(Dataset extract)
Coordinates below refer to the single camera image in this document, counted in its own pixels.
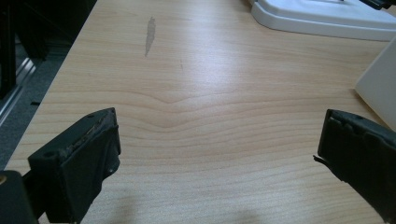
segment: wood grain
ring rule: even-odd
[[[121,166],[84,223],[382,223],[312,155],[327,108],[382,123],[354,84],[387,43],[274,31],[249,11],[98,1],[7,168],[27,172],[31,153],[114,106]]]

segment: white object
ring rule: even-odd
[[[391,40],[396,18],[359,0],[251,0],[251,14],[271,29],[356,39]]]
[[[356,91],[396,131],[396,37],[360,77]]]

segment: gray floor
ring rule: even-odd
[[[0,126],[0,170],[6,167],[68,50],[69,48],[65,46],[49,46],[49,55],[46,60],[34,60],[35,71],[29,78],[26,78],[23,87],[20,83],[21,96],[18,101],[15,101],[15,105]],[[17,67],[25,58],[23,49],[17,45]]]

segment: light wood surface
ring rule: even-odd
(End Dataset extract)
• Exercise details
What you output must match the data exactly, apart from the pictures, which are left out.

• Written response
Coordinates below refer to the single camera image in this document, counted in its own pixels.
segment: wood grain
ring rule: even-odd
[[[121,166],[84,223],[382,223],[312,155],[327,108],[382,123],[354,84],[387,43],[274,31],[249,11],[98,1],[7,168],[27,172],[31,153],[114,106]]]

segment: white object
ring rule: even-odd
[[[391,40],[396,18],[359,0],[251,0],[251,14],[271,29],[356,39]]]
[[[356,91],[396,131],[396,37],[360,77]]]

segment: gray floor
ring rule: even-odd
[[[0,126],[0,170],[6,167],[68,50],[69,48],[65,46],[49,46],[49,55],[46,60],[34,60],[35,71],[29,78],[26,78],[23,87],[20,83],[21,96],[18,101],[15,101],[15,105]],[[17,67],[25,58],[23,49],[17,45]]]

segment: light wood surface
ring rule: even-odd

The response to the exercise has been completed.